(EXERCISE AIM):
For each line in the records that contains "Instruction", make a copy.

══════════

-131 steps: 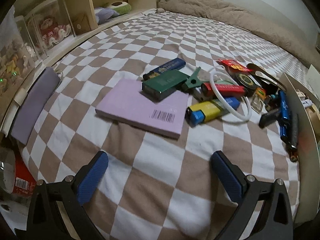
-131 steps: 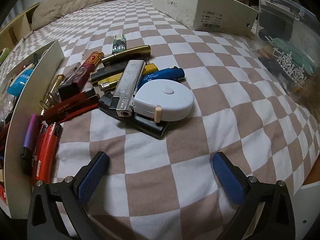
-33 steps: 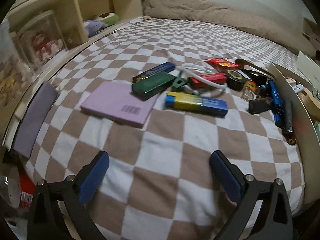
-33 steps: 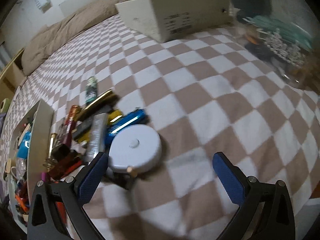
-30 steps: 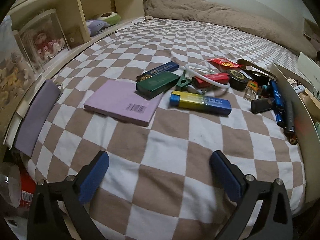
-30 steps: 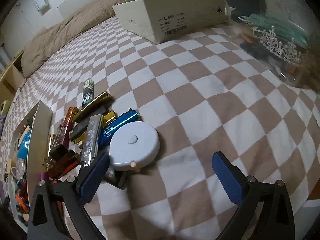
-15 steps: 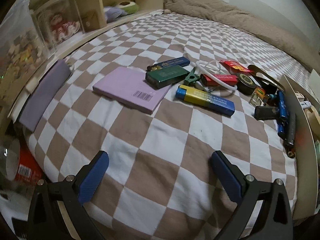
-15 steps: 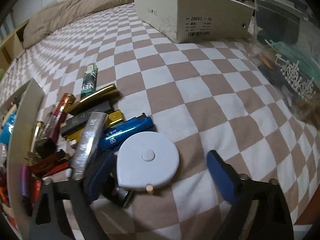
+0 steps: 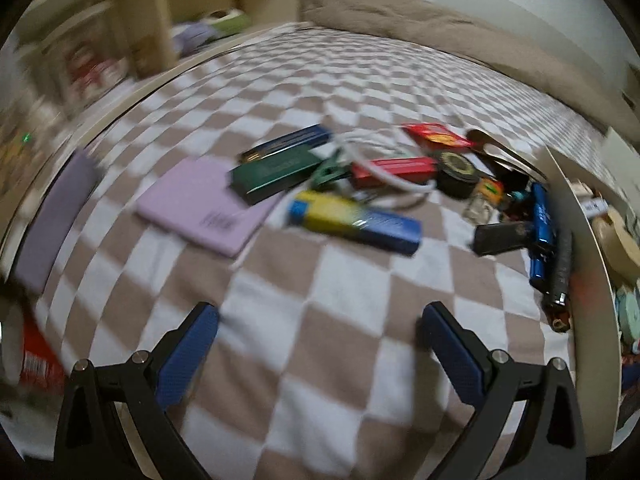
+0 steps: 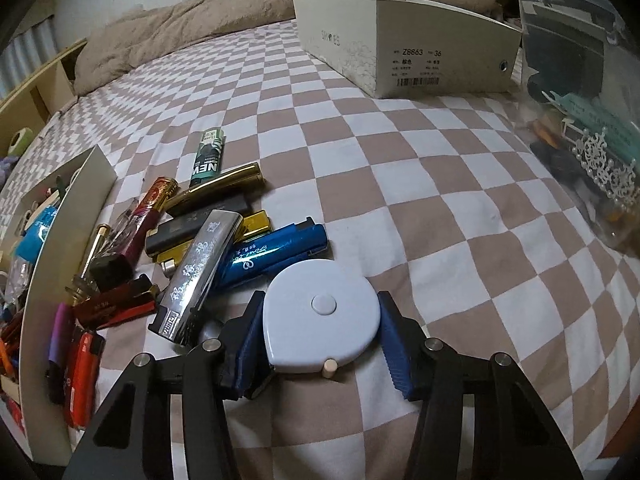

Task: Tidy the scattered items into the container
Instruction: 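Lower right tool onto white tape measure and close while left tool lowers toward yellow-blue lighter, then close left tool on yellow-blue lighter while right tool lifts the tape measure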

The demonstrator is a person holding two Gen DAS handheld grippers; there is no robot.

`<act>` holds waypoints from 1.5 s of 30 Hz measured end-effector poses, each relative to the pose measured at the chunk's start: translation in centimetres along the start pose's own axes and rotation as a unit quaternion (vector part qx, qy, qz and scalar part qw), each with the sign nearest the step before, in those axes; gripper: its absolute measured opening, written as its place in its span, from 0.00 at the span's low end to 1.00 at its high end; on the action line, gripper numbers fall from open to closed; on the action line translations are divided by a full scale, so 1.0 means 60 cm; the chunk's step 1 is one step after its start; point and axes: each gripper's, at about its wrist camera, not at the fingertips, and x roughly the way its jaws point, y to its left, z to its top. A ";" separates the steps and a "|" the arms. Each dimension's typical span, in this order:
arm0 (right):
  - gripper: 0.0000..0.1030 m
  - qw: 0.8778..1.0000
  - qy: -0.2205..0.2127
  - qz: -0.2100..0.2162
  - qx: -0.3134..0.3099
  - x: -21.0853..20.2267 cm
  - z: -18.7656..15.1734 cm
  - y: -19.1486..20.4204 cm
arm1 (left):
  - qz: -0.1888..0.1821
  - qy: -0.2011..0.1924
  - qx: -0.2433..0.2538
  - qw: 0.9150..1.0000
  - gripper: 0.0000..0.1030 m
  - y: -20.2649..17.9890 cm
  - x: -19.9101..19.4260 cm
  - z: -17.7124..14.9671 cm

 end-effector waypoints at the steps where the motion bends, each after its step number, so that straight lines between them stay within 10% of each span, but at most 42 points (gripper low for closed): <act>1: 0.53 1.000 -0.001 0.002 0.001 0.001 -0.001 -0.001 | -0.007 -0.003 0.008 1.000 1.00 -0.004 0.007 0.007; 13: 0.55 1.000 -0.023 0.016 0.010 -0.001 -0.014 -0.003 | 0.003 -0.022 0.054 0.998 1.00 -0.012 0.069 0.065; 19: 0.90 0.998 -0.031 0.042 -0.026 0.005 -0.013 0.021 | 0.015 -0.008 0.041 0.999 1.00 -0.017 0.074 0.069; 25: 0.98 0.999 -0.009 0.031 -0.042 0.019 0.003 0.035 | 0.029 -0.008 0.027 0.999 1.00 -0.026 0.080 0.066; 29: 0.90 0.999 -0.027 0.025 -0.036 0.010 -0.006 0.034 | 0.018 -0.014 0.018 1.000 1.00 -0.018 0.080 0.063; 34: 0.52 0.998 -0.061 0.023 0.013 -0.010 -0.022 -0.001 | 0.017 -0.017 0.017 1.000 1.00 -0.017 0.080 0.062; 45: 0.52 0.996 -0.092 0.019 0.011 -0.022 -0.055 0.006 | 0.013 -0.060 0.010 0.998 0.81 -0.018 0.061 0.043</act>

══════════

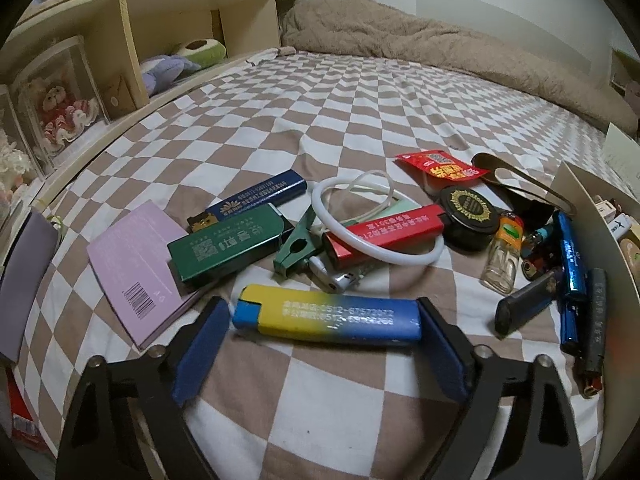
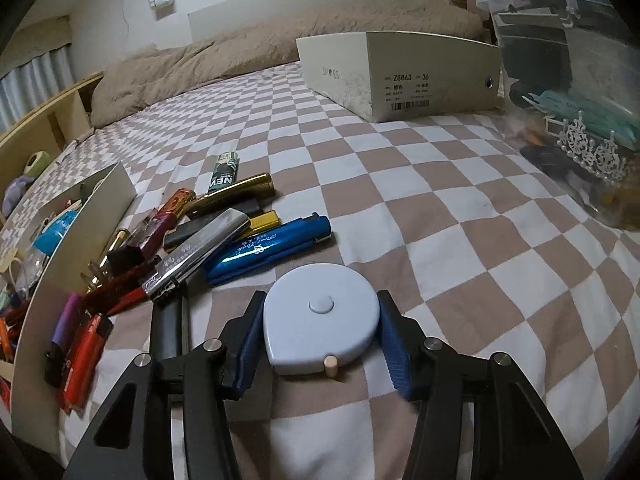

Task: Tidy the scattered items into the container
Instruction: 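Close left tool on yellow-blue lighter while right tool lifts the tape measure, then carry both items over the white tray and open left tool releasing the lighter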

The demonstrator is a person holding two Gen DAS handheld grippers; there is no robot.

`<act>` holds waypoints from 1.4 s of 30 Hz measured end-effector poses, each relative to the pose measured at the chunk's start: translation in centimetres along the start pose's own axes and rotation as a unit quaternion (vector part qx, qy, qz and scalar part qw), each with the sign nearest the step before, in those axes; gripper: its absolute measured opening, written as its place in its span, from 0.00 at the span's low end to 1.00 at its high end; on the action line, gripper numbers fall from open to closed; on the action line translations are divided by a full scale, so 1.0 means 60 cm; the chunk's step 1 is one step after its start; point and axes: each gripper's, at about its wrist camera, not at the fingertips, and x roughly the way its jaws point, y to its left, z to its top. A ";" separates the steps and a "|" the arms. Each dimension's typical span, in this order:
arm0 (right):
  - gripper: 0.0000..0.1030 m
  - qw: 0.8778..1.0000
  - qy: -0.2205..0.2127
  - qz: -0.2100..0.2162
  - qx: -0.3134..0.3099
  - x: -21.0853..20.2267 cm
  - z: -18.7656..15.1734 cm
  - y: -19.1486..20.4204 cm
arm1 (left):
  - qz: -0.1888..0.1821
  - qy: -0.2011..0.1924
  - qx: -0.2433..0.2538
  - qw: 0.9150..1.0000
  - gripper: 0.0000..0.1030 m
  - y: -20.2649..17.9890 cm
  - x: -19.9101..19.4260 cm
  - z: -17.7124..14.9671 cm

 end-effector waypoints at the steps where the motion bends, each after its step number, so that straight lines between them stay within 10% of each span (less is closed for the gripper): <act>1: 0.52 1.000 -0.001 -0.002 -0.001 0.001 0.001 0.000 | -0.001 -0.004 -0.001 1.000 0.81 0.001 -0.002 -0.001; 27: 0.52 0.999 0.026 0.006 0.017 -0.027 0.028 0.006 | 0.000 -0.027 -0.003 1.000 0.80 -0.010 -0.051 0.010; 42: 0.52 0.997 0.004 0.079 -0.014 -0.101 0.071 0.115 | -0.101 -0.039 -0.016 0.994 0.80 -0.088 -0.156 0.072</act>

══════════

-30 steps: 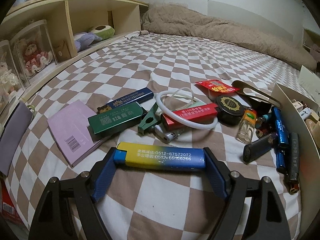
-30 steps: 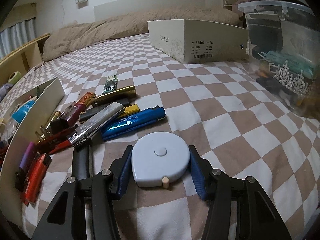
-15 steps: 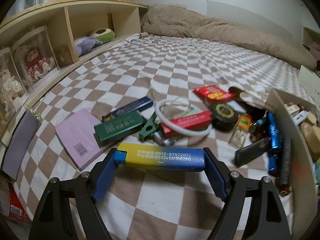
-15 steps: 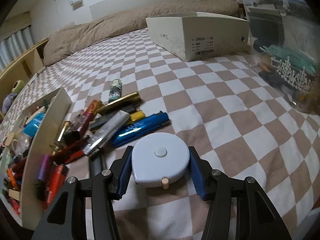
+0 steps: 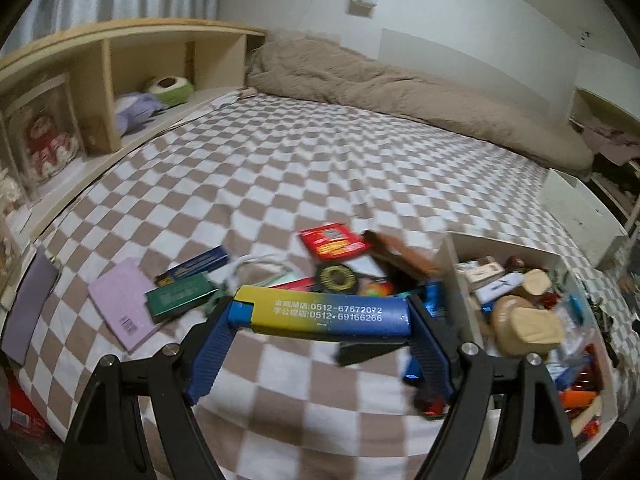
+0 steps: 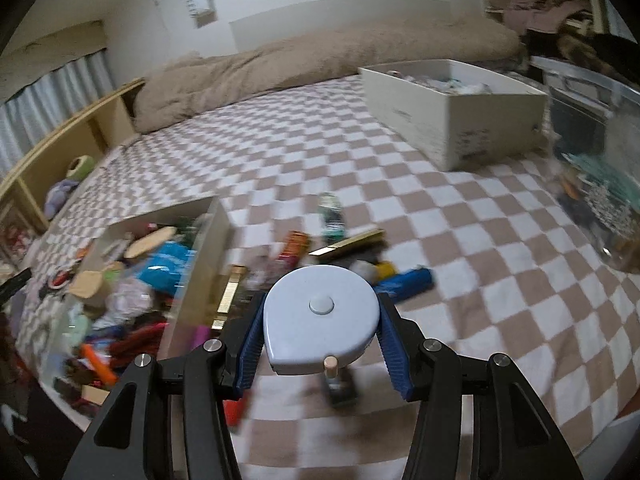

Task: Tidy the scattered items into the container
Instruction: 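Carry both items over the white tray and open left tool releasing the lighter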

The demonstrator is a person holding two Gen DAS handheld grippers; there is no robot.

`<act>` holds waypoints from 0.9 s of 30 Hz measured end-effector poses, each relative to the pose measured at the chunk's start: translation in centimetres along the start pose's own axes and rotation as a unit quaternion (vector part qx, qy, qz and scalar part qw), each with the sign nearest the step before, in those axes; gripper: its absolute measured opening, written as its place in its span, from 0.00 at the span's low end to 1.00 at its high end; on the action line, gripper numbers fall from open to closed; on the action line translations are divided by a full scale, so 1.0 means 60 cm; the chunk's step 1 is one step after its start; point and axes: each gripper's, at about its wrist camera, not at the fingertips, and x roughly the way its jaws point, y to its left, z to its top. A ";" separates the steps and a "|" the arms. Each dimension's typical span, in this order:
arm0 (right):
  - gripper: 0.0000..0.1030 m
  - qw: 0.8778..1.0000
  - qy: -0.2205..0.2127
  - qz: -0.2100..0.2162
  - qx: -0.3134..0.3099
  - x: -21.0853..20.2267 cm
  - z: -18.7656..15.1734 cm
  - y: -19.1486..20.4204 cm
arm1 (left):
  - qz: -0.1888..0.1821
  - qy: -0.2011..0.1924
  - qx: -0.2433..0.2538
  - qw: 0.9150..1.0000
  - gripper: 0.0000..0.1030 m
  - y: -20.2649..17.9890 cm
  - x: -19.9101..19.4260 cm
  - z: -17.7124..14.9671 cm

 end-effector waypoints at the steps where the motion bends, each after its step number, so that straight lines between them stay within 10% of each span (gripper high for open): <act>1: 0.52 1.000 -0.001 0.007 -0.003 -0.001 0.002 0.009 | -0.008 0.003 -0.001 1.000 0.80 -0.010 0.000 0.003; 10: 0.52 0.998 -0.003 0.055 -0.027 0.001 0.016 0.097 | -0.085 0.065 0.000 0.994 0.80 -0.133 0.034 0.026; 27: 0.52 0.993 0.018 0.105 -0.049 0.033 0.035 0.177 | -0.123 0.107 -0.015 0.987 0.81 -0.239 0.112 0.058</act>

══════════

(ANSWER AREA):
Instruction: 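Lower right tool onto white tape measure and close while left tool lowers toward yellow-blue lighter, then close left tool on yellow-blue lighter while right tool lifts the tape measure
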Instruction: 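Close left tool on yellow-blue lighter while right tool lifts the tape measure, then carry both items over the white tray and open left tool releasing the lighter
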Instruction: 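Carry both items over the white tray and open left tool releasing the lighter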

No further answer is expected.